Every record must be restated exactly as written.

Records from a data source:
((
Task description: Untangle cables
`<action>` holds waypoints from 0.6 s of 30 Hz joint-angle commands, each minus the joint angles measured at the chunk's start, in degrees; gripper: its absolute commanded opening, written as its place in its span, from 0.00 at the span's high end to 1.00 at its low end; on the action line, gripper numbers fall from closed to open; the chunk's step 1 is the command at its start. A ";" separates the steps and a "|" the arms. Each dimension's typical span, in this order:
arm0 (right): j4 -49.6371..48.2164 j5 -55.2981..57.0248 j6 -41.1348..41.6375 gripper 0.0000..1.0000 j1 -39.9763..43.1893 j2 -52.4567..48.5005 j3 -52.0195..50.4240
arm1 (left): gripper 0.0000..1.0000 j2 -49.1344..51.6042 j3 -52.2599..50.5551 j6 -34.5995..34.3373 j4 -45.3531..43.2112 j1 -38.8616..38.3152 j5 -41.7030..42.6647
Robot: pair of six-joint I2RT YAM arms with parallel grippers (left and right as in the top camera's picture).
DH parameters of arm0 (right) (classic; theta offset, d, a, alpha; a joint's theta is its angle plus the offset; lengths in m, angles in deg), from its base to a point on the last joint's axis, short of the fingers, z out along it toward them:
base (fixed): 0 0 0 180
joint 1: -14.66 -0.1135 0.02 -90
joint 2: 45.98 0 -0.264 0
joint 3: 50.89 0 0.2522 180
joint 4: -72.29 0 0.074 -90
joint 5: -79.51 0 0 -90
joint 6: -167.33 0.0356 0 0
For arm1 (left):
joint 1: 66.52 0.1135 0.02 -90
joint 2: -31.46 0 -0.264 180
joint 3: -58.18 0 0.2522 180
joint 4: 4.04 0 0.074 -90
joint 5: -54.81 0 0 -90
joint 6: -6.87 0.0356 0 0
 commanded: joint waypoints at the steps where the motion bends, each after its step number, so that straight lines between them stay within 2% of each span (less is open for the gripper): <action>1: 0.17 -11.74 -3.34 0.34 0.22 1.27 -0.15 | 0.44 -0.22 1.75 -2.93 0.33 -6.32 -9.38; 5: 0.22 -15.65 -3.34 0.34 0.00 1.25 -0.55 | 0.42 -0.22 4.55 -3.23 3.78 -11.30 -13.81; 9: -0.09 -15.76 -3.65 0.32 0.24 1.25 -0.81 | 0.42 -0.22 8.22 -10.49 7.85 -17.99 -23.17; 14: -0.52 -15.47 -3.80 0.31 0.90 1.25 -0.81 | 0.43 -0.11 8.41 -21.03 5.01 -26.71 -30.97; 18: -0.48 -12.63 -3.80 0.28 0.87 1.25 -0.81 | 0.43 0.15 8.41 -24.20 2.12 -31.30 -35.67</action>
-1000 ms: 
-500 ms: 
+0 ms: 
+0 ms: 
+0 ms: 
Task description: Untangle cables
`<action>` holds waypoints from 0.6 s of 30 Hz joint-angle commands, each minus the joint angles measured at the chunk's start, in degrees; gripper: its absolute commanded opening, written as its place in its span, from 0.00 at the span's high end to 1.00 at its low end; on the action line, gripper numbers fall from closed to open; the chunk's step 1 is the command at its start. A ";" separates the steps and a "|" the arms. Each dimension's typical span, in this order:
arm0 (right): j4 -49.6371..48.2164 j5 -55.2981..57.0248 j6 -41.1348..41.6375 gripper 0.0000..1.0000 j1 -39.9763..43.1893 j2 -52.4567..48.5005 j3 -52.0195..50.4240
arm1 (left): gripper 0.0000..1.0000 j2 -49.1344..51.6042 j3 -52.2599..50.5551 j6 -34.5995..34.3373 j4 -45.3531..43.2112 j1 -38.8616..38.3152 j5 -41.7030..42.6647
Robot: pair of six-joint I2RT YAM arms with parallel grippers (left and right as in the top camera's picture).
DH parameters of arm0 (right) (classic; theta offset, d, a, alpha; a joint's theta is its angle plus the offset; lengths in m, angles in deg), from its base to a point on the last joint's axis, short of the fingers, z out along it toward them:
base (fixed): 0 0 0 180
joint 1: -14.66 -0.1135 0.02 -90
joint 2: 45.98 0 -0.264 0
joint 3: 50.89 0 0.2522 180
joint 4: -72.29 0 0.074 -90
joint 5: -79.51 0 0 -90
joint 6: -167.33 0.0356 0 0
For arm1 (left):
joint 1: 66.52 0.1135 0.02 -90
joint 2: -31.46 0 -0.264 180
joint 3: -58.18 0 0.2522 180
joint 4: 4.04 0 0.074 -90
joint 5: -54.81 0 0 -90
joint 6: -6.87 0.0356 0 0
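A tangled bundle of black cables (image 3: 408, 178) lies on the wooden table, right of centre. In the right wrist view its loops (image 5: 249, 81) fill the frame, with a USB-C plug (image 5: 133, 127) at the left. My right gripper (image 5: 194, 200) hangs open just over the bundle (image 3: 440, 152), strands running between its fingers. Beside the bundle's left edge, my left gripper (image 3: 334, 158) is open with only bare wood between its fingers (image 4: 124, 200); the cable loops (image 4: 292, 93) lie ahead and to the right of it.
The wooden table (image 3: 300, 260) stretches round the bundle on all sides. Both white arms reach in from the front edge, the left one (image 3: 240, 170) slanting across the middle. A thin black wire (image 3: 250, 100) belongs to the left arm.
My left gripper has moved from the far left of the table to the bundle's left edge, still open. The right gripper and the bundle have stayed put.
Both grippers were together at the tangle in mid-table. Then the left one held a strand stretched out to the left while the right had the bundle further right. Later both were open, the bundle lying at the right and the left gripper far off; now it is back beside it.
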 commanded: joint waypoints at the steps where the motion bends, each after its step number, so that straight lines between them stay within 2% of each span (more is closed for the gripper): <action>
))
• Result of this exercise:
Task description: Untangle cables
`<action>` holds waypoints from 0.6 s of 30 Hz joint-angle commands, each minus the joint angles measured at the chunk's start, in degrees; gripper: its absolute commanded opening, written as its place in its span, from 0.00 at the span's high end to 1.00 at its low end; on the action line, gripper numbers fall from closed to open; the chunk's step 1 is the command at its start. A ";" separates the steps and a "|" the arms. Each dimension's typical span, in this order:
arm0 (right): j4 -49.6371..48.2164 j5 -55.2981..57.0248 j6 -41.1348..41.6375 gripper 0.0000..1.0000 j1 -39.9763..43.1893 j2 -52.4567..48.5005 j3 -52.0195..50.4240
arm1 (left): gripper 0.0000..1.0000 j2 -49.1344..51.6042 j3 -52.2599..50.5551 j6 -34.5995..34.3373 j4 -45.3531..43.2112 j1 -38.8616..38.3152 j5 -41.7030..42.6647
Robot: pair of six-joint I2RT YAM arms with parallel grippers (left and right as in the top camera's picture).
DH parameters of arm0 (right) (classic; theta offset, d, a, alpha; a joint's theta is its angle plus the offset; lengths in m, angles in deg), from its base to a point on the last joint's axis, short of the fingers, z out along it toward them:
base (fixed): 0 0 0 180
joint 1: -14.66 -0.1135 0.02 -90
joint 2: 45.98 0 -0.264 0
joint 3: 50.89 0 0.2522 180
joint 4: -72.29 0 0.074 -90
joint 5: -79.51 0 0 -90
joint 6: -167.33 0.0356 0 0
For arm1 (left):
joint 1: 66.52 0.1135 0.02 -90
joint 2: -31.46 0 -0.264 180
joint 3: -58.18 0 0.2522 180
joint 4: 4.04 0 0.074 -90
joint 5: -54.81 0 0 -90
joint 6: -6.87 0.0356 0 0
 commanded: joint waypoints at the steps where the motion bends, each after its step number, so that straight lines between them stay within 2% of each span (less is open for the gripper): <action>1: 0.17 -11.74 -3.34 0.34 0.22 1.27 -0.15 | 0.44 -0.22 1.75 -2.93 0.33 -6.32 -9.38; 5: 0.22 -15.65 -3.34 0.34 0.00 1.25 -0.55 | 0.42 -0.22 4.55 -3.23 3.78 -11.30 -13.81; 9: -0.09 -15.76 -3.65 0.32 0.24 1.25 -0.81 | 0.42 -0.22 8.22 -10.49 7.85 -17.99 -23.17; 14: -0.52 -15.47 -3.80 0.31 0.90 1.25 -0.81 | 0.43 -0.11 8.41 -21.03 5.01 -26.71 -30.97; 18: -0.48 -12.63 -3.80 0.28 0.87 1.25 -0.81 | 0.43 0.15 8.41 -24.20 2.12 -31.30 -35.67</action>
-1000 ms: 
-500 ms: 
+0 ms: 
+0 ms: 
+0 ms: 
Task description: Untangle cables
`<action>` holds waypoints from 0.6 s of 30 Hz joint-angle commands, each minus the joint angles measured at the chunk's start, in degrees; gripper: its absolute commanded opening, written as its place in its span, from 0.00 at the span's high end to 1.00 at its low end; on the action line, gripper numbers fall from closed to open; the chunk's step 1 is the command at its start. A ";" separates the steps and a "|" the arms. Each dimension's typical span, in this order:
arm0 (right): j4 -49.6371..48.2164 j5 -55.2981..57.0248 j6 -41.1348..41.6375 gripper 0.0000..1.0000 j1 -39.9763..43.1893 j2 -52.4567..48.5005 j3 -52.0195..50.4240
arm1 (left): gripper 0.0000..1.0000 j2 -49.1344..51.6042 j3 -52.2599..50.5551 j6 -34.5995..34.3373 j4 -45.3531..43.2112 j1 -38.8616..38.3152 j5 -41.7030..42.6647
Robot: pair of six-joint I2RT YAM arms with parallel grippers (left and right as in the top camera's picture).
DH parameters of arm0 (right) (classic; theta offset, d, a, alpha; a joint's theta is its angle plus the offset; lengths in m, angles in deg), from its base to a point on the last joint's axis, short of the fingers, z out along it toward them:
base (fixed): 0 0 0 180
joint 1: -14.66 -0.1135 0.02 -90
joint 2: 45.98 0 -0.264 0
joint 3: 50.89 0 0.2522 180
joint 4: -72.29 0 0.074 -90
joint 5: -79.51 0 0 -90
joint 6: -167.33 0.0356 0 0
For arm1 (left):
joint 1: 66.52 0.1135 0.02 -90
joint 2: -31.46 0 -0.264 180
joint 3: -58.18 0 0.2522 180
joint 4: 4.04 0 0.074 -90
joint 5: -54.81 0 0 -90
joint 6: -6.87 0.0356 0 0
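A tangled bundle of black cables (image 3: 408, 178) lies on the wooden table, right of centre. In the right wrist view its loops (image 5: 249, 81) fill the frame, with a USB-C plug (image 5: 133, 127) at the left. My right gripper (image 5: 194, 200) hangs open just over the bundle (image 3: 440, 152), strands running between its fingers. Beside the bundle's left edge, my left gripper (image 3: 334, 158) is open with only bare wood between its fingers (image 4: 124, 200); the cable loops (image 4: 292, 93) lie ahead and to the right of it.
The wooden table (image 3: 300, 260) stretches round the bundle on all sides. Both white arms reach in from the front edge, the left one (image 3: 240, 170) slanting across the middle. A thin black wire (image 3: 250, 100) belongs to the left arm.
My left gripper has moved from the far left of the table to the bundle's left edge, still open. The right gripper and the bundle have stayed put.
Both grippers were together at the tangle in mid-table. Then the left one held a strand stretched out to the left while the right had the bundle further right. Later both were open, the bundle lying at the right and the left gripper far off; now it is back beside it.
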 commanded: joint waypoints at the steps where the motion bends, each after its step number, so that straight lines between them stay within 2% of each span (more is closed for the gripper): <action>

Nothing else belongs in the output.